Appalachian Insurance v. Liberty Mutual Insurance

507 F. Supp. 59, 24 Fair Empl. Prac. Cas. (BNA) 1483, 1981 U.S. Dist. LEXIS 10456, 25 Empl. Prac. Dec. (CCH) 31,772
CourtDistrict Court, W.D. Pennsylvania
DecidedJanuary 26, 1981
DocketCiv. A. 78-1151
StatusPublished
Cited by12 cases

This text of 507 F. Supp. 59 (Appalachian Insurance v. Liberty Mutual Insurance) is published on Counsel Stack Legal Research, covering District Court, W.D. Pennsylvania primary law. Counsel Stack provides free access to over 12 million legal documents including statutes, case law, regulations, and constitutions.

Bluebook
Appalachian Insurance v. Liberty Mutual Insurance, 507 F. Supp. 59, 24 Fair Empl. Prac. Cas. (BNA) 1483, 1981 U.S. Dist. LEXIS 10456, 25 Empl. Prac. Dec. (CCH) 31,772 (W.D. Pa. 1981).

Opinion

OPINION

WEBER, Chief Judge.

Liberty Mutual Insurance Company has made a claim against Appalachian Insurance Company for indemnification for loss suffered by it in the settlement of claims in the case of Wetzel v. Liberty Mutual Insurance Co., 372 F.Supp. 1146 (W.D.Pa.1974) aff’d 508 F.2d 239 (3d Cir. 1975), cert. denied 421 U.S. 1011, 95 S.Ct. 2415, 44 L.Ed.2d 679 (1975) vacated portion of order dealing with pregnancy benefits, 579 F.2d 236 (3d Cir. 1977); cause of action under Equal Pay Act, 449 F.Supp. 397 (W.D.Pa.1978); 451 F.Supp. 967 (W.D.Pa.1978). Appalachian Insurance Company filed the present suit praying for a declaratory judgment that it was not liable to Liberty Mutual under the policy in effect between them. Both parties have filed motions for summary judgment on this issue and the court finds that the matter is appropriate for summary judgment, that there are no genuine issues of material fact and that the question may be determined as a matter of law.

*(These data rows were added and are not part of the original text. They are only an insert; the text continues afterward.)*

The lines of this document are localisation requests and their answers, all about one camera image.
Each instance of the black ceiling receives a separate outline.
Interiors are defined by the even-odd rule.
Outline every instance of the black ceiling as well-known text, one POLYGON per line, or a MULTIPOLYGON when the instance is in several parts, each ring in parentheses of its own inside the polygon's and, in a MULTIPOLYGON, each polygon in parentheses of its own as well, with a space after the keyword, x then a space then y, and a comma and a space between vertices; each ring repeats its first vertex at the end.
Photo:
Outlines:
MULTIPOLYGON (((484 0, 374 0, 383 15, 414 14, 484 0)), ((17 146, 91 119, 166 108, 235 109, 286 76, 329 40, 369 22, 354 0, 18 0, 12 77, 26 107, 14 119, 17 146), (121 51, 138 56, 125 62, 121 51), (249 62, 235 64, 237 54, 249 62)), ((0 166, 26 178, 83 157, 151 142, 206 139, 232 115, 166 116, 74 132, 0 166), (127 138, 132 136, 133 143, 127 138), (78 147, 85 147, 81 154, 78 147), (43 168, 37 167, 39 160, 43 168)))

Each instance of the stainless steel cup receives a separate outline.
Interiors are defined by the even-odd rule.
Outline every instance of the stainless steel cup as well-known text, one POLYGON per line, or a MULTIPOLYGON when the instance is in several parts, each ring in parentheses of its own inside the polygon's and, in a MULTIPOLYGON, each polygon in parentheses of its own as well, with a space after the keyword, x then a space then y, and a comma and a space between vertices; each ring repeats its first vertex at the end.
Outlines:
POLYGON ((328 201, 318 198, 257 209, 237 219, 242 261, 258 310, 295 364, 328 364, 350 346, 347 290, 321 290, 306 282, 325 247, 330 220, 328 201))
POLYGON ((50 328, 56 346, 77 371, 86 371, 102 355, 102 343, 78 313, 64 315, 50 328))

The insurance policy in question was issued by Appalachian Insurance Company to Liberty Mutual Insurance Company, effective August 1,1971 through August 1,1974. It was designated as an excess third-party liability policy providing for indemnification over and above a policy effective the same date provided by Lloyd’s of London. This policy is excess to the extent that Appalachian is liable to pay the excess over *60 the first $25,000 of liability for each occurrence, but is a participating insurance policy for all other purposes. The excess policy adopted the same terms as the underlying Lloyd’s policy in providing coverage for an “occurrence” which was defined as:

... an accident or a happening or event or a continuous or repeated exposure to conditions which unexpectedly and unintentionally results in personal injury, property damage or advertising liability during the policy period. All such exposure to substantially the same general conditions existing or emanating from one premise location shall be deemed one occurrence.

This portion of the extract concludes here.